Chegar em casa após um dia corrido e cansativo de trabalho, ligar a TV e mergulhar numa novela, futebol ou série do The History Channel é um remédio universal para o estresse. 98% da população usufrui dessa maravilha da modernidade e nós blogueiros, apesar de compormos uma exceção, um percentual bem após a vírgula, não deixamos de fazer o mesmo: abstraímos dos problemas do dia-a-dia e aliviamos as tensões fazendo coisas que nos libertam do pensamento mecânico profissional, dos “to-do lists” da vida.
Agora imagine-se num ambiente de estresse extremo. Imagine-se refém no meio da selva colombiana com uma arma na cabeça e sob maus tratos físico e psicológico e, para piorar, por anos! Somado a isso, também não existe forma de abstração como nós aqui dispomos: no sex, no TV and no PC. Esqueça livros, revistas ou joguinhos de celular, não há nada. Mas o ser humano, ah o ser humano…
No último dia 2 de julho , no mesmo grupo de 15 reféns em que estava Ingrid Betancourt, foram resgatados pela operação “cheque-mate” 3 soldados americanos que estavam em poder das FARC desde 2003 (quando o avião em que estavam caiu numa região remota da Colombia).
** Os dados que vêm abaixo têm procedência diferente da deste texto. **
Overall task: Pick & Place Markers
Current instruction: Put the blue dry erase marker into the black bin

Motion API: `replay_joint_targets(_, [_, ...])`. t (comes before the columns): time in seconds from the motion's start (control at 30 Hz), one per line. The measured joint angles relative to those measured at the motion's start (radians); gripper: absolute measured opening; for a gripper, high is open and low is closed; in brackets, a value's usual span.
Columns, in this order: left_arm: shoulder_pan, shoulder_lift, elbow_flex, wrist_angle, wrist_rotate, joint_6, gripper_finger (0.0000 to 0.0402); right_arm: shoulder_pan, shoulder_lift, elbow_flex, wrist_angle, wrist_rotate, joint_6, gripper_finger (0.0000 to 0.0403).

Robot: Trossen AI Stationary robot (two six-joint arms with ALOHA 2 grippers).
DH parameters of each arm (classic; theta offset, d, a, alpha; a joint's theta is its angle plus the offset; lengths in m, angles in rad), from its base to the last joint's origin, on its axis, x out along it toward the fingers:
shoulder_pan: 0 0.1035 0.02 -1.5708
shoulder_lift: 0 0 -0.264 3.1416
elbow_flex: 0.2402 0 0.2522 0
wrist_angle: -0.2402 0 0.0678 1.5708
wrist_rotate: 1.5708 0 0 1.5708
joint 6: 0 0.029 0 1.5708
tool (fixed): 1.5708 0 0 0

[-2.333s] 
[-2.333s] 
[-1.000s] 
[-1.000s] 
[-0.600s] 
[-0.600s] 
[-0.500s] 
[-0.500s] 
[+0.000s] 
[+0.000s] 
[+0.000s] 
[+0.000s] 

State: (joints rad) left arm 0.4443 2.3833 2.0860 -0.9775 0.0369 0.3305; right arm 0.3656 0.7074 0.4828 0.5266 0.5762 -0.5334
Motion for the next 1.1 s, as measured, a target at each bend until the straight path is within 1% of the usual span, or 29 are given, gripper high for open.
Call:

Hoje, já sob a drenagem jornalistica, numa reportagem da CNN, os três contaram como fizeram para aliviar a dor, a saudade e o esgotamento mental.
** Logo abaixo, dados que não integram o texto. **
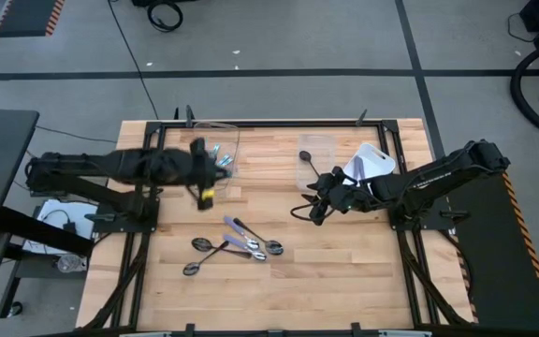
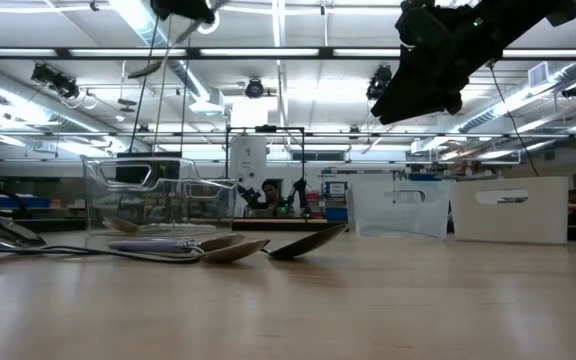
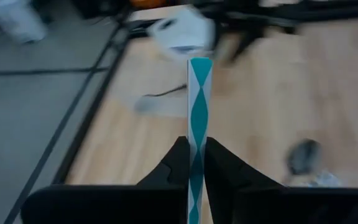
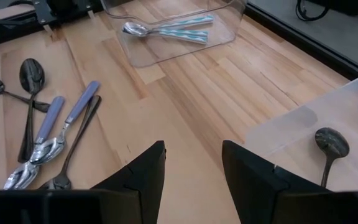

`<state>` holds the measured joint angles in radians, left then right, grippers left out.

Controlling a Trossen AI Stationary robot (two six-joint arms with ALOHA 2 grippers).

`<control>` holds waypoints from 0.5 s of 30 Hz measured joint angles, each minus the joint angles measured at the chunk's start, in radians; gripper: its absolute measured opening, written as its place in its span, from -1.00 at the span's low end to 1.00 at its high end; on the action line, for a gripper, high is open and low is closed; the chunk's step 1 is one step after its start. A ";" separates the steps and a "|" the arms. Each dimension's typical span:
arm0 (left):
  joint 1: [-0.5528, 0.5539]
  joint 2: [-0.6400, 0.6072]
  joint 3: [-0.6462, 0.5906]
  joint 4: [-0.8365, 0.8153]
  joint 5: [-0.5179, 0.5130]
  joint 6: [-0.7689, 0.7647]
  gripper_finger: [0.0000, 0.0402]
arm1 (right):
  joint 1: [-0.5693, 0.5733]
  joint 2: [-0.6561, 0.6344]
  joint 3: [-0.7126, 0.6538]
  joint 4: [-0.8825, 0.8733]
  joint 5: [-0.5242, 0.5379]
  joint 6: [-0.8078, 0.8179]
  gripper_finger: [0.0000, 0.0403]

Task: Sort silverware by color (type)
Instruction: Put the green pattern spoon into the transparent bin

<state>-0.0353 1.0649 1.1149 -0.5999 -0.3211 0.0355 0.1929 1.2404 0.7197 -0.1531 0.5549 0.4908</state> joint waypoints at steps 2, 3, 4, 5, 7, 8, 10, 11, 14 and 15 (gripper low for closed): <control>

Um deles, a principio escondido, com uma faca quebrada começou a esculpir peças de xadrez. Após 3 meses e já sob a desconfiança dos guardas de que seria capaz de terminar o jogo ele o fez. Assim, logo nas primeiras horas da manhã, começavam a jogar.
Caso você não se interesse pelo xadrez (diferente deste correspondente do Setembrochovi), tudo bem, imagine outro jogo. Mas o ponto principal do que aconteceu é que o tabuleiro rodou por centenas de horas pelos prisioneiros e nas palavras de um deles:
“graças a este cara éramos capazes de fazer algo com nossas mentes. Acorrentados no pescoço, sentados em posição de índio, jogávamos xadrez e quando fazíamos isso, estavamos livres. Se sua mente está ocupada você não é um prisioneiro e esse é o ganho, essa é a vitória. É como se não estivessemos lá”.
Sinceramente, a questão não é qual atividade pode ou não te entreter, mas se ela te liberta. E ai está a diferença entre os 98% da população tele-passiva e aqueles que, por mais que cansados e esgotados com o trabalho, chegam em casa se arrastando e fazem da “produção” mental o passo para fora deste mesmo presídio.
Vida longa aos blogueiros.
29 Julho 2008 às 1:07 am
Cara, pensei bastante sobre esse post.
Me lembrei de quando morava em república e, como bicho, tinha que fazer coisas das mais imbecis para os veteranos.
Sempre que um deles queria me irritar me obrigava a repetir ou fazer qualquer coisa que não me lembro agora, mas que não era absolutamente minha opinião ou vontade.
Um dia eu fiquei de saco cheio e apontei o dedo para minha cabeça e disse: “Você pode me obrigar a qualquer coisa, mas aqui dentro eu sou eu que mando.”, com o dedo colado em minha testa.
Tive um insight dia desses, conversando com um pessoa. Perguntei-lhe: “Imagina o lugar mais amplo, o maior lugar que possa existir na Terra. Onde fica esse lugar?”
Ela demorou-se a responder, mas se não me engano respondeu ‘Antartica’ ou ‘Oceano Atlântico’.
Mas o maior lugar do mundo é a nossa mente. Cabem todos os lugares possíveis e imagináveis. Lugares que você já esteve, amplos ou não. E mais ainda. Você pode IMAGINAR lugares tão ou MAIS amplos do que lugares reais.
Deu pra entender?
Eu ia falar sobre videogames, mas acho que ficaria muito longo.